5. Introduction : expliquer en quoi le texte est paradoxal et indiquer son plan en proposant un résumé en une phrase de chacune de ses parties.

 

6. Développement : consacrer une partie de développement à chacune des parties du textes. Ne pas oublier que c’est du texte que vous devez parler :

 

NE PAS BRODER vaguement autour du thème général du texte. NE PAS RECITER ce que vous savez sur l’auteur- mais faire une analyse précise de ses expressions et de ses concepts.

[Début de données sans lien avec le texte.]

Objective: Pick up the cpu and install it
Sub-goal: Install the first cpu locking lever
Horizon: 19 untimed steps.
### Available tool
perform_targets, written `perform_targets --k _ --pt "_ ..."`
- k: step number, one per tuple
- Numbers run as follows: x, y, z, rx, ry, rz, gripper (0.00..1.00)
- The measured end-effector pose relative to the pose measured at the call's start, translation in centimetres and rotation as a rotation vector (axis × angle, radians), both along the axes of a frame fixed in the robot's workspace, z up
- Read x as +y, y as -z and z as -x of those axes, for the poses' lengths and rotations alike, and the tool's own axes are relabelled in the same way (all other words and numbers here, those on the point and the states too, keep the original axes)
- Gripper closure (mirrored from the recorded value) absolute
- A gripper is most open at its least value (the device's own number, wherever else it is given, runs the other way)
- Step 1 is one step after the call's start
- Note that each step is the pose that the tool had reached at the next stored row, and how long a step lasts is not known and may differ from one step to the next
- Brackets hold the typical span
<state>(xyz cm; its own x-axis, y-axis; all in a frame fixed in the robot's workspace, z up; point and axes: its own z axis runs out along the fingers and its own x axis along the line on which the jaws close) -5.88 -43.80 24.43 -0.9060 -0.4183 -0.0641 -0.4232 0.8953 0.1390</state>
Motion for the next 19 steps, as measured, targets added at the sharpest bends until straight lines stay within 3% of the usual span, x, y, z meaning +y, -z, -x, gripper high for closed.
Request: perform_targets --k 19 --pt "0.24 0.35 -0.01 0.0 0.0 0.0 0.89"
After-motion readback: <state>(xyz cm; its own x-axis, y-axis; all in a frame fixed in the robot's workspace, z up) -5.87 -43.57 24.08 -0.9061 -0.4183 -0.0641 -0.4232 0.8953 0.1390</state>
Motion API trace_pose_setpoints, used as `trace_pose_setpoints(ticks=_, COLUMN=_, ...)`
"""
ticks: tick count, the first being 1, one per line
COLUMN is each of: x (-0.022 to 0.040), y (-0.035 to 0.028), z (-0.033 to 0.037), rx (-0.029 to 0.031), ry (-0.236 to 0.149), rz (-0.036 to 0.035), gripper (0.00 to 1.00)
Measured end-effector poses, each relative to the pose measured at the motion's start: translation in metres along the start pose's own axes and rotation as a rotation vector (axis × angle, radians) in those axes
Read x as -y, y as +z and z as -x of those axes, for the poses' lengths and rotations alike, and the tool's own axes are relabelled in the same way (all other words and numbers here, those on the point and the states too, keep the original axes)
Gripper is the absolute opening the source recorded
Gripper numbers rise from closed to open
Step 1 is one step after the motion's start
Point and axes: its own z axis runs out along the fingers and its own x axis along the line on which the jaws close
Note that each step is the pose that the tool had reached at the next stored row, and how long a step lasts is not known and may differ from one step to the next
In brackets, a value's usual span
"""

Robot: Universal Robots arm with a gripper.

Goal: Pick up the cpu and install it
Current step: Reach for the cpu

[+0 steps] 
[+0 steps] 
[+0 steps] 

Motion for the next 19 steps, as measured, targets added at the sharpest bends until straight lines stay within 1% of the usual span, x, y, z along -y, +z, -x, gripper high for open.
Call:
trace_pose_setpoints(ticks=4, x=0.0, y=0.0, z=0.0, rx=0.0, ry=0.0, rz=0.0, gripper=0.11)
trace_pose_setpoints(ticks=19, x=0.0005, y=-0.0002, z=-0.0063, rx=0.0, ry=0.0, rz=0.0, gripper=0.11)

Quand le texte donne un exemple concret, expliquer la thèse générale que cet exemple est censé justifier. Réciproquement, quand le texte énonce une thèse générale, essayer d’illustrer celle-ci par un ou des exemples concrets. Gardez bien en tête l’indication officielle : « La connaissance de la doctrine de l’auteur n’est par requise. Il faut et il suffit que l’explication rende compte, par la compréhension précise du texte, du problème dont il est question »

 

7. Discussion : rester humble face à l’auteur. Vous avez parfaitement le droit de critiquer le texte, mais ne dites jamais que l’auteur « a tort » ; qu’il « se trompe  comme si vous aviez tout compris mieux que lui : ce n’est pas « l’auteur » que vous discutez, mais seulement le texte bref que vous avez sous les yeux. Parlez donc plutôt des « limites du textes », de ses « présupposés implicites » ou des « contre-exemples » que vous pouvez trouver à sa thèse.

 

8. Dans la discussion, ATTENTION à ne pas retomber dans le préjugé naïf  qui était justement critiqué par l’auteur. Vous montreriez alors que vous n’avez rien compris à sa critique ! Mieux vaut ne pas faire de la discussion du tout  que de tomber dans ce travers.

 

9. Conclusion : tâcher de trouver un nouveau problème qui mènerait votre discussion encore plus loin.

10. Relisez-vous avec attention. N’oublier pas que l’orthographe et la correction de la langue sont fondamentaux pour que le correcteur puisse concentrer son attention sur vos analyses.